The Open For Business Project SourceForge Logo

The Open For Business Project: Foundation Technology

Written By: David E. Jones, [email protected]
Last Updated: August 20, 2001

Table of Contents


Introduction

This document describes the two lower layers of the Architecture Model, found on the Architecture Overview page.  The foundation technology consists of the the Common Tool Components, and the Basic Technology Components found in that diagram.  The Common Application Components and Vertical Applications are built on top of this layer, and use these components to simplify implementation and provide a consistent way of doing things.

The Vertical Applications use data and logic defined in the Common Application Components layer and built on and around them to apply them to different business processes.  The data underneath is shared so that no synchronization or integration is necessary between vertical applications.

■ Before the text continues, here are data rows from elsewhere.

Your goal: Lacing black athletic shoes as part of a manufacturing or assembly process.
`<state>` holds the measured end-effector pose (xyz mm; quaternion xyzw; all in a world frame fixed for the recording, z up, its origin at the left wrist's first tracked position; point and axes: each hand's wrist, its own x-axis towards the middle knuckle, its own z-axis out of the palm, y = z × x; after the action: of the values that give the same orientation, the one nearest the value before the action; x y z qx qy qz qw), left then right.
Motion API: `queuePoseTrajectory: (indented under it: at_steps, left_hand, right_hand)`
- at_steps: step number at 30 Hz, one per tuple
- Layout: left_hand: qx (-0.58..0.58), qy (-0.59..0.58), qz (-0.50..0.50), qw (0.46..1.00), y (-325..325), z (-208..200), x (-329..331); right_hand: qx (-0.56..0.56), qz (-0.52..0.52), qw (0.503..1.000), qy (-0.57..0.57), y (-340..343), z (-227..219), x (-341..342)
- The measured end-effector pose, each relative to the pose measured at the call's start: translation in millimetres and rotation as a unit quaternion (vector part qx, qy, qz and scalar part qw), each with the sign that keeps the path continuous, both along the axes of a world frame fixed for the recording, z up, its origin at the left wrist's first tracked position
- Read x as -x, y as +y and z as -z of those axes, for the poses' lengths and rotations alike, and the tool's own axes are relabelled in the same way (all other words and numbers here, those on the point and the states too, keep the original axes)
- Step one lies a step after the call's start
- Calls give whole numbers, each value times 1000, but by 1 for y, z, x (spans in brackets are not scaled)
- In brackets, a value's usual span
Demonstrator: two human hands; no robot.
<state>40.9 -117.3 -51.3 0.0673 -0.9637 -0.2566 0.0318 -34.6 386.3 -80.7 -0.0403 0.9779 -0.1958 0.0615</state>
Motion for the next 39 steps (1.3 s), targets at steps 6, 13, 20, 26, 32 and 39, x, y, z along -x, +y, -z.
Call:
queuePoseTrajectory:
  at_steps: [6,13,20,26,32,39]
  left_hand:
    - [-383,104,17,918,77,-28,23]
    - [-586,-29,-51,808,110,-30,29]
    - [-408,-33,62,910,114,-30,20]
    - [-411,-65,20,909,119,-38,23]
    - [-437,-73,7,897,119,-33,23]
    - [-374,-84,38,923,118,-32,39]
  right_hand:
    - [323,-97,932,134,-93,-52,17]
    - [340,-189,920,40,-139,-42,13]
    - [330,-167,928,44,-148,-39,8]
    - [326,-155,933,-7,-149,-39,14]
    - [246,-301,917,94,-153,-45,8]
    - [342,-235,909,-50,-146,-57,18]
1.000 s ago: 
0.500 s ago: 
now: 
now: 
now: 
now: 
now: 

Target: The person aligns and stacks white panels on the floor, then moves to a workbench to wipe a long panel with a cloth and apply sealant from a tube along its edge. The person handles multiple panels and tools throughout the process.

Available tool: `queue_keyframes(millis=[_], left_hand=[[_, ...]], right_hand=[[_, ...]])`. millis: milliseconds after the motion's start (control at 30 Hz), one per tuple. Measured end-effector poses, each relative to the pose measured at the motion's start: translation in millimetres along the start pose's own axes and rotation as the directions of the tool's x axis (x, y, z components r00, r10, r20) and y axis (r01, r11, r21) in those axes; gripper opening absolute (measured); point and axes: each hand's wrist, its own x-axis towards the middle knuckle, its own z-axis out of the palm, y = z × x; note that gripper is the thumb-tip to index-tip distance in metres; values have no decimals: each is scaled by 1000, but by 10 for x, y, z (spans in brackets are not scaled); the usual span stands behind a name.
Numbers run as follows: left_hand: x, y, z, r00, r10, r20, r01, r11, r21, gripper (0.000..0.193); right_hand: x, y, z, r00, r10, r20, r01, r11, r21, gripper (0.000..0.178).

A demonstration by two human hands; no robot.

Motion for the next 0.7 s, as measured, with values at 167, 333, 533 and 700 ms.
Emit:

These foundation components are often available as separate products, or may be included in a larger package. Sometimes they are integrated tightly with a vertical application or other foundation components and hidden from the end user and/or implementer, this is something we want to avoid.  We want to develop these components so that they can be used in any application and somewhat independent of one another, although certain dependencies are necessary and a good idea.  For instance, the Workflow engine will use the Rules engine as well as other logic mechanisms, and the Content Management will use the Workflow engine.  The Data Analysis tool will also use the Rules engine, but in a different way, it will analyze data for trends and create rules based on the trends for marketing, pricing, or other rules driven user facing systems.

So, the larger system should be made of these components, as well as components that do more specialized tasks. Where possible functionality in the system should be implemented as a set of rules, reports, workflows and interfaces to content management and data analysis components. 


Common Tool Components


Services Engine

The Services Engine is an important tool that makes it easy to create and use sharable, reusable, and distributable application components. All services in a given service context can be accessed through a single API. A service can be implemented as either a workflow, a ruleset, a Java method, or a BeanShell script. Services can also remote services that are implemented in any way but available through SOAP. The application that calls the service does not need to know where the service is or how it is implemented - it simply relies on the service doing it's job.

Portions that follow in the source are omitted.